*** Opening INPUT DATA ***

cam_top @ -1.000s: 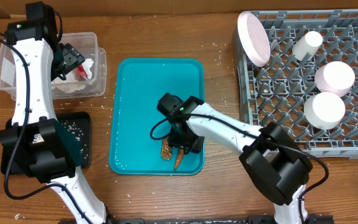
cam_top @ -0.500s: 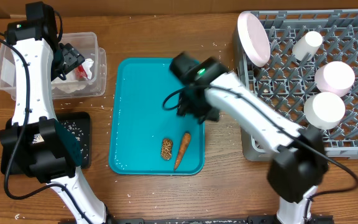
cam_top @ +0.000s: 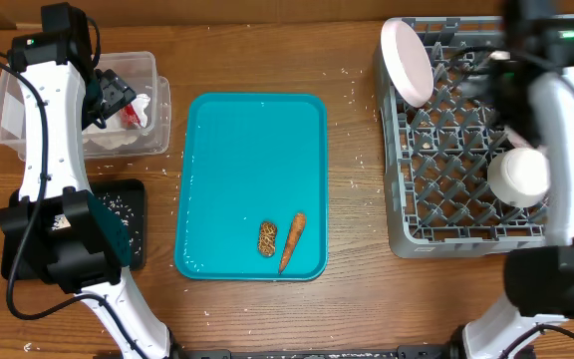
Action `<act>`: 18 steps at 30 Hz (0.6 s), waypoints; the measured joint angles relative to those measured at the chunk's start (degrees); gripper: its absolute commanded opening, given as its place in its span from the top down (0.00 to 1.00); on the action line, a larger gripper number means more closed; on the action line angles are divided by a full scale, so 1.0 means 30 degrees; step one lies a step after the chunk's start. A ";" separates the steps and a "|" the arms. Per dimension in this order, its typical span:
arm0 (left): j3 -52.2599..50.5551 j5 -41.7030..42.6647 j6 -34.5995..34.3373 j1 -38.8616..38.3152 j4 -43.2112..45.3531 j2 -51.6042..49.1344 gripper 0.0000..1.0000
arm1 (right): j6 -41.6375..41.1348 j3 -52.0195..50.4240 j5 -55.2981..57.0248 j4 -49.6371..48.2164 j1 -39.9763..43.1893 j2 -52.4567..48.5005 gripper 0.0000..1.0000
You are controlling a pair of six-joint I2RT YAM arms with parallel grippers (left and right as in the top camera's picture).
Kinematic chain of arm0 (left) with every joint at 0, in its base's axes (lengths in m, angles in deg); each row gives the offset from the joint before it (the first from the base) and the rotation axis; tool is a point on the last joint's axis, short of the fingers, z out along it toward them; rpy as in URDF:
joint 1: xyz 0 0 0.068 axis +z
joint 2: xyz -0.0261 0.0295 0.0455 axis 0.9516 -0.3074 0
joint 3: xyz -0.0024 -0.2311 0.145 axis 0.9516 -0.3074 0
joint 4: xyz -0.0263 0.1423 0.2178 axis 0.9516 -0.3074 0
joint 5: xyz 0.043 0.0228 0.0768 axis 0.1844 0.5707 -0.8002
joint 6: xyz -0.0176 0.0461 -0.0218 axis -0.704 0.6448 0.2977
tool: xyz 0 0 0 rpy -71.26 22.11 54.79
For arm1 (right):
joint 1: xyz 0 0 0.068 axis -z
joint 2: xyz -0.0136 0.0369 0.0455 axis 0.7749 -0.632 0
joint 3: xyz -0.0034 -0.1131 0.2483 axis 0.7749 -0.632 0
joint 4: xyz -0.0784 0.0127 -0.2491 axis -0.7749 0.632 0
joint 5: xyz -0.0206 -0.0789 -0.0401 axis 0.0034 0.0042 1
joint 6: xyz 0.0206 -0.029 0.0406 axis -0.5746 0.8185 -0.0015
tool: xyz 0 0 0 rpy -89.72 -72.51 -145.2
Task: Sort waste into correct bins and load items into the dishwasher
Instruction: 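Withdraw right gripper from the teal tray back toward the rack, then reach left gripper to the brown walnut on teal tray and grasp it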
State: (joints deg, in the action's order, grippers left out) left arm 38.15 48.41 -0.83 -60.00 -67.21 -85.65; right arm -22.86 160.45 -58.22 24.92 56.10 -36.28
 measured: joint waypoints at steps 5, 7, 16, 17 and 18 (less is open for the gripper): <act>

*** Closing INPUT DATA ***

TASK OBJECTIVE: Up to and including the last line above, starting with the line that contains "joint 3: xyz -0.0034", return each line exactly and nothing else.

WRITTEN ANSWER:
joint 3: xyz -0.0034 -0.1131 0.2483 axis 0.7749 -0.632 0
joint 4: xyz -0.0784 0.0127 -0.2491 axis -0.7749 0.632 0
joint 5: xyz -0.0206 -0.0789 -0.0401 axis 0.0034 0.0042 1
joint 6: xyz 0.0206 -0.029 0.0406 axis -0.5746 0.8185 -0.0015
tool: xyz 0 0 0 rpy -89.72 -72.51 -145.2
Task: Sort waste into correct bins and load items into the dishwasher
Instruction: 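Withdraw right gripper from the teal tray back toward the rack, then reach left gripper to the brown walnut on teal tray and grasp it
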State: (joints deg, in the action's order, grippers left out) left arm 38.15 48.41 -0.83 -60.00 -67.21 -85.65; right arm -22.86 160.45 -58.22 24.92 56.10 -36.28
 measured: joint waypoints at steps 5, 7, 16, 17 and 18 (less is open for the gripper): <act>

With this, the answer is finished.